The day of the match arrived despite my desperate hopes that there would be some unexplained time lapse, and that we would just jump magically from Friday to Sunday. However I had no such luck. So, it was with great regret that I found myself standing and watching seven people who for some unknowable reason called themselves a Quidditch team as they readied themselves for the game. All their gear looked second-hand, and not even the good ‘I-got-a-great-deal-on-this’ second-hand, but the ‘It’s-on-its-last-leg-but-I’ll-wear-it-anyway’ second-hand. I felt the need to say something to give them a fighting spirit, so I cleared my throat and got up on the beautifully sanded bench, that didn’t make me fear for my buttocks’ well-being; The Wasps’ stadium was a vast improvement on Puddlemere’s.

“Okay everyone, so we all know that the Wasps are a very strong team, but don’t let that scare you! I’m sure we can manage a win. . . . somehow,” I finished lamely.

“Get down from there Wood; we don’t need some pointless pep-talk. Puddlemere’s been on a three year losing streak, I think it’s fair to say we all know how this is going to end.” Sakiya looked at me with raised eyebrows.

“Yeah, and the last time we won, it was only because half of the other team had the flu, and were more concerned about remaining airborne than actually winning the match,” Kathy added in.

“Don’t be so pessimistic you lot,” Pippa chided cheerfully from where she was busy digging through her bag, clothes flying in every direction around the room.

I had never really noticed it before, but the changing rooms at Puddlemere’s headquarters were rather grim, even back in its glory days… compared to the Wasps’ ones anyway.

We were currently standing in a light, airy spacious room with doors that had, wait for it, doorknobs. Back in Cokeworth, the walls were an awful, sickly yellow colour, and were constantly dripping with condensation. The splinter-death trap ran nearly the length of the room, bolted to the ground exactly in the middle, leaving only just enough space for one person to pass down either side of it. Each team member had their own locker, but since most of the doors were missing, they looked more like shelves and no one could really distinguish one locker from another. It was constantly lit by two bare bulbs, seeing as the skylight was so dirty it would be a miracle if a ray of sunshine could filter through and therefore the light was constantly garish and blinding.

“You’re new here, so I’ll excuse your last comment as a rookie’s mistake,” Brody said from behind yet another cloud of smoke.
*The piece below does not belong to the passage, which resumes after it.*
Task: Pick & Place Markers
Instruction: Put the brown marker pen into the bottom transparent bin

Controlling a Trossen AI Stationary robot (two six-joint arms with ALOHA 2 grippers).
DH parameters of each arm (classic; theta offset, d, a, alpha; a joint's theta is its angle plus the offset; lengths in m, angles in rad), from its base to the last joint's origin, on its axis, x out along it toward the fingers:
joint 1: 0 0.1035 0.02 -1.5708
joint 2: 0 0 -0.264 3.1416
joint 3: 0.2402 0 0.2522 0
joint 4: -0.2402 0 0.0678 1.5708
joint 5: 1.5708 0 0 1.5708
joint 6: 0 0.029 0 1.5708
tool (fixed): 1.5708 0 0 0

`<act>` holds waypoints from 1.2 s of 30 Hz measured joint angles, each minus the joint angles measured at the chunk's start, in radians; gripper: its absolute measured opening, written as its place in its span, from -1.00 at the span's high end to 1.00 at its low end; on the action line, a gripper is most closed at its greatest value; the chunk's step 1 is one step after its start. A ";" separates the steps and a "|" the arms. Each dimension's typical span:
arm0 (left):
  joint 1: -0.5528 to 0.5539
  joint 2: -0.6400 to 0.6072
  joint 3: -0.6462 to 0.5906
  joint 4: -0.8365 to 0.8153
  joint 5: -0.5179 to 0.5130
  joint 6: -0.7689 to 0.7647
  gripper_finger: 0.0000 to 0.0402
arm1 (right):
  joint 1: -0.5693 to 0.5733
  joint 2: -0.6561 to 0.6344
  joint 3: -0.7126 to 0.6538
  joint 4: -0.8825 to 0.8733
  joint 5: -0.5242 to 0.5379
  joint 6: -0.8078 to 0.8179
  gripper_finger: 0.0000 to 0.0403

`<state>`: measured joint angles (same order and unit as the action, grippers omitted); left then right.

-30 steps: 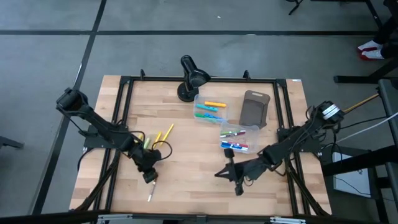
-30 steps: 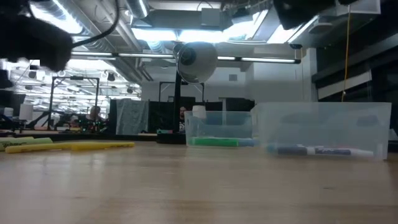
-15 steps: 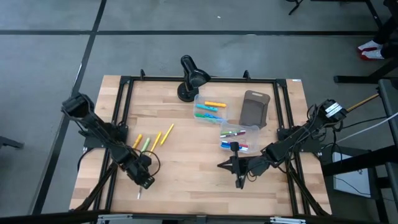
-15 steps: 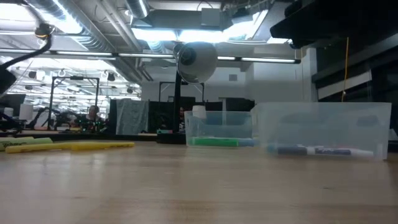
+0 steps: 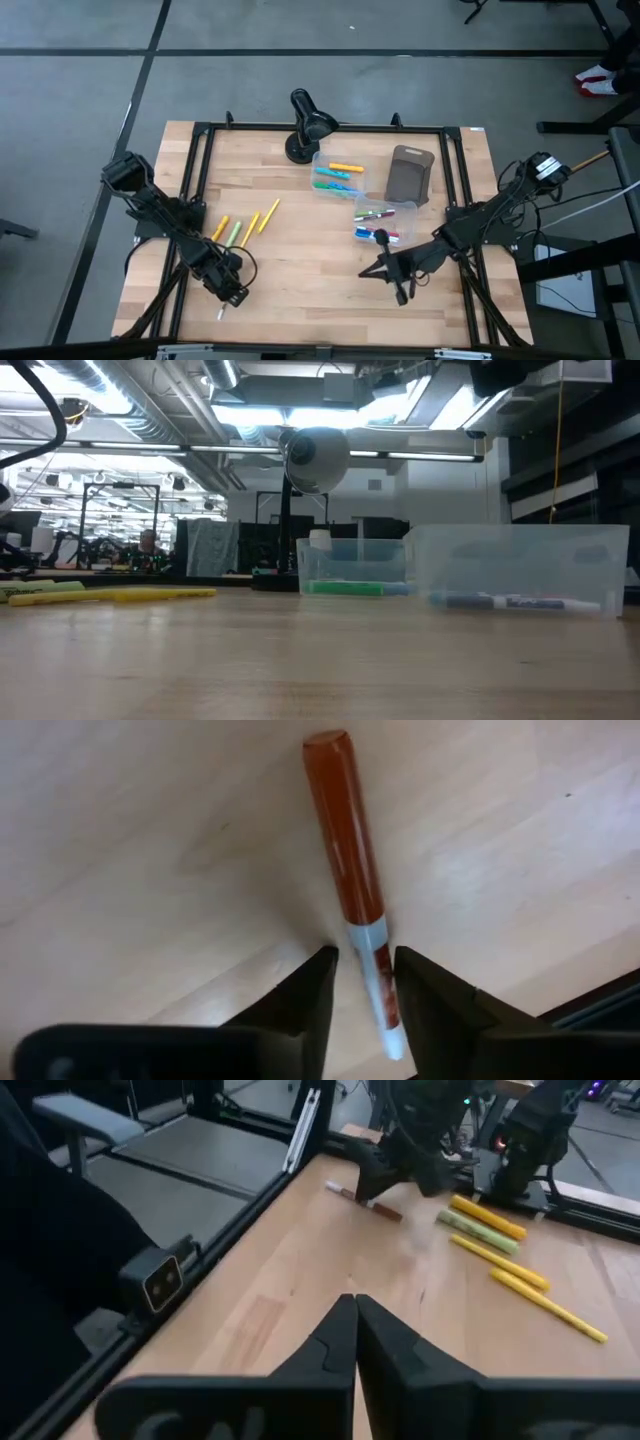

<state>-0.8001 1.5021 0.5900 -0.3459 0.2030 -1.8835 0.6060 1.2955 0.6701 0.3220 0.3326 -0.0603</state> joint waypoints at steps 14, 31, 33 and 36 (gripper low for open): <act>0.001 -0.001 0.001 -0.032 -0.037 0.049 0.78 | 0.022 -0.249 -0.404 0.359 0.081 0.082 0.96; 0.003 -0.002 0.002 -0.033 -0.043 0.082 0.82 | -0.035 -0.733 -0.665 0.303 -0.138 -0.120 0.96; 0.003 -0.002 0.002 -0.033 -0.043 0.082 0.82 | -0.073 -0.769 -0.665 0.269 -0.204 -0.153 0.96; 0.003 -0.002 0.002 -0.033 -0.047 0.083 0.84 | -0.149 -0.822 -0.665 0.231 -0.321 -0.183 0.96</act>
“Why are you tearing the place apart anyway?” Sakiya said as she picked up an armful of Pippa’s belongings, and dumped them back on to the sanded bench next to her.

“I can’t find my gum shield,” Pippa answered in a muffled voice from in under the bench.

“Gum shield?” I said confusedly, “You’re a seeker, why do you need a gum shield?”

“Because, if the referee can’t understand what I’m saying, he can’t send me off for arguing with him,” she replied, extracting herself from underneath the bench, waving a piece of dirty, green plastic triumphantly over her head “I found it!”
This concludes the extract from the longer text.